Toda la vida te lo repiten: sé prudente. Te bombardean con el imperativo de que seas sensato, de que controles tus impulsos, de que domines tus emociones y de que nunca, en ninguna circunstancia, reacciones sin antes haber reflexionado.
Y tienen razón. Ser sensato te dará muchas satisfacciones en el largo plazo: tendrás buenas calificaciones en la escuela, irás a una buena universidad y, un día, conseguirás un trabajo bien pagado.
Ser sensato te convierte en una persona civilizada que no pelea a la primera provocación; que no les dice a sus compañeros de trabajo que son unos estúpidos ni siquiera cuando es evidente que sí lo son; que no se rinde ante el impulso de renunciar, aunque lo haya sentido diez veces este mes.
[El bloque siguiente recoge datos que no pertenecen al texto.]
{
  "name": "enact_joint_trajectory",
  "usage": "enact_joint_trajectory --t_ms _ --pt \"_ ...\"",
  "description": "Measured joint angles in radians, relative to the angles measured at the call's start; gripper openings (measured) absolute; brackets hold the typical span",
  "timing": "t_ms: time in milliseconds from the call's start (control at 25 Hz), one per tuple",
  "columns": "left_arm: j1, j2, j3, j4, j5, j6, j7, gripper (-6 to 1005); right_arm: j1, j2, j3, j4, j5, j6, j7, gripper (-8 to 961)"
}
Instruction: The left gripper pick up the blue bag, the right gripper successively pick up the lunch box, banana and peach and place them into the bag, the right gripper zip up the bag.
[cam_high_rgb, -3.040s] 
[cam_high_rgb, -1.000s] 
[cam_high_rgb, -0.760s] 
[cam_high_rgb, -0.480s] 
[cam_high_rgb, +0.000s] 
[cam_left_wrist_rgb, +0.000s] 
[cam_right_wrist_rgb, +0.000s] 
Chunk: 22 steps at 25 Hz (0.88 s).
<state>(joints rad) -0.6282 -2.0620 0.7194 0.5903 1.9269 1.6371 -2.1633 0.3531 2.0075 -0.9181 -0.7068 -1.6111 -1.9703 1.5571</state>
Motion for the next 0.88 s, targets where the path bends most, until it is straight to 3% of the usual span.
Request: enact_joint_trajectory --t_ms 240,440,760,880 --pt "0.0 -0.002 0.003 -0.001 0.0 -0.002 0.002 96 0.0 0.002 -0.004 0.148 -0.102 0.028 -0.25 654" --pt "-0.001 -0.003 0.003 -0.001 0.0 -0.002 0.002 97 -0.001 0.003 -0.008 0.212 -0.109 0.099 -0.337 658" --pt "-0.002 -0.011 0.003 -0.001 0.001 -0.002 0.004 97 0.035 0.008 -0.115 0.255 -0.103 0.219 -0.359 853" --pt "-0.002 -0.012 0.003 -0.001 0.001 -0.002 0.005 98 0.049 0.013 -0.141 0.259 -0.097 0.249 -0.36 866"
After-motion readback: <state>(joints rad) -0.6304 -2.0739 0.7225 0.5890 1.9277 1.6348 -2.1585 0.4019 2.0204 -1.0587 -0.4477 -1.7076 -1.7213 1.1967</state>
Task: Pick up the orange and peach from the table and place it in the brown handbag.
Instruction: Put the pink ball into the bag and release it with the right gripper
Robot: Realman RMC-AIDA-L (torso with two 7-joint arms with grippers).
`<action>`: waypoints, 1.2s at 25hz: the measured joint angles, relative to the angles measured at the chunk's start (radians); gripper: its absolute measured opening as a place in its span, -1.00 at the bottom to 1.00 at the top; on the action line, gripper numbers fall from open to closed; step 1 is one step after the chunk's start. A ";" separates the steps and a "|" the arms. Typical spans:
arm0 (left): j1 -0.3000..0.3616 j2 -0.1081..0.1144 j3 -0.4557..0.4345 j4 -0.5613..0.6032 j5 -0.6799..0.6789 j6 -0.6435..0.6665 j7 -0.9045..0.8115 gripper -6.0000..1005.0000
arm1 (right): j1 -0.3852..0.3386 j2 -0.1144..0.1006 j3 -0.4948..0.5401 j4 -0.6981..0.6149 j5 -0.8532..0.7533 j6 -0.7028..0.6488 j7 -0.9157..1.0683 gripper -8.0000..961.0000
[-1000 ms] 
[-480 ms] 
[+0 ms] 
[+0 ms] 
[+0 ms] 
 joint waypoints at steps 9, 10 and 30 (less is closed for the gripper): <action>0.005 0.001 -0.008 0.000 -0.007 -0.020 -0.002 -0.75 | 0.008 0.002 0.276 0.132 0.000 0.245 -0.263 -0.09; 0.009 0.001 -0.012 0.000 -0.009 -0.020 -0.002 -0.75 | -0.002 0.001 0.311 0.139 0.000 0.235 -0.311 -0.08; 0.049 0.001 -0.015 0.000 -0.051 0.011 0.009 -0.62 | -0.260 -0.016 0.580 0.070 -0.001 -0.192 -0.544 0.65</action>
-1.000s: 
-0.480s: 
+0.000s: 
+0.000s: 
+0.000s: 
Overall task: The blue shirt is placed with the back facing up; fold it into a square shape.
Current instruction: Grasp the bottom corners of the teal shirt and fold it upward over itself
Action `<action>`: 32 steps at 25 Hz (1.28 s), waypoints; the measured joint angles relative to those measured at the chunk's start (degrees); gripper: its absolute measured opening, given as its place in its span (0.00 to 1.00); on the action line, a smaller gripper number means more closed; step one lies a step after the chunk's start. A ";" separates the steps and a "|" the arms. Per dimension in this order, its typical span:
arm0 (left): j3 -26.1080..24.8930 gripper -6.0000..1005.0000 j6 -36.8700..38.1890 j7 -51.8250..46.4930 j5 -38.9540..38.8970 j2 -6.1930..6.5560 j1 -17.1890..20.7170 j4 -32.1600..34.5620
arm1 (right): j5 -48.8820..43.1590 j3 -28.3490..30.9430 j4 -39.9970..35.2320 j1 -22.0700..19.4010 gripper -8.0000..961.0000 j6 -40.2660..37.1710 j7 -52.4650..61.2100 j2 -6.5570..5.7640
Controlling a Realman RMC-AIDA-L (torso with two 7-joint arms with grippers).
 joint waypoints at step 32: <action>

Pero ser sensato también te convierte en el esclavo de lo que un día decidiste, atrapado en tus costumbres de siempre, confinado a los límites de lo que crees razonable, condenado a ser la misma persona que siempre has sido.
Porque la sensatez no deja espacio para el crecimiento. Tendrías que estar dispuesto a lo inaudito para lograr eso que nunca has logrado. Necesitarías aventurarte más allá de tus propios límites para llegar a ser, ojalá, una mejor persona.
Recuerda que todo está perdido y además ya casi te mueres. Por eso nunca será un mejor día para librarte de la necesidad de ser sensato, para caer en provocaciones, para abandonar eso que crees que eres.
Insulta a ese estúpido al que siempre has odiado, haz ese viaje con el que llevas diez años fantaseando, declárale tu amor a esa muchacha que es la Champions, aunque tú seas los Mineros de Zacatecas.
Nunca dejes que se te escape un día sin haber cometido una imprudencia. Porque ser sensato te llevará siempre al mismo camino, mientras que ser imprudente quizá te acerque a ese lugar en donde tendrás la bondad de ser feliz.